##### Given data
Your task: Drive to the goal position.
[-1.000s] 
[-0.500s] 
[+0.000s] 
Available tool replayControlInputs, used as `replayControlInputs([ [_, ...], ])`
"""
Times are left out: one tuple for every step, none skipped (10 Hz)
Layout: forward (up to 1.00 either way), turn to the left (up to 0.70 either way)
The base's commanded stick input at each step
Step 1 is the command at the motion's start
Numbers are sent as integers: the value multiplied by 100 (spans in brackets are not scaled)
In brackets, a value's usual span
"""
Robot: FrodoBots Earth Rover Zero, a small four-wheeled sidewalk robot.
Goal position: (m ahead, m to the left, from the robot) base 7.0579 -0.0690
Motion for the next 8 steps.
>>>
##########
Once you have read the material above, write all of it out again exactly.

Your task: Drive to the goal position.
[-1.000s] 
[-0.500s] 
[+0.000s] 
Available tool replayControlInputs, used as `replayControlInputs([ [_, ...], ])`
"""
Times are left out: one tuple for every step, none skipped (10 Hz)
Layout: forward (up to 1.00 either way), turn to the left (up to 0.70 either way)
The base's commanded stick input at each step
Step 1 is the command at the motion's start
Numbers are sent as integers: the value multiplied by 100 (spans in brackets are not scaled)
In brackets, a value's usual span
"""
Robot: FrodoBots Earth Rover Zero, a small four-wheeled sidewalk robot.
Goal position: (m ahead, m to the left, from the robot) base 7.0579 -0.0690
Motion for the next 8 steps.
>>>

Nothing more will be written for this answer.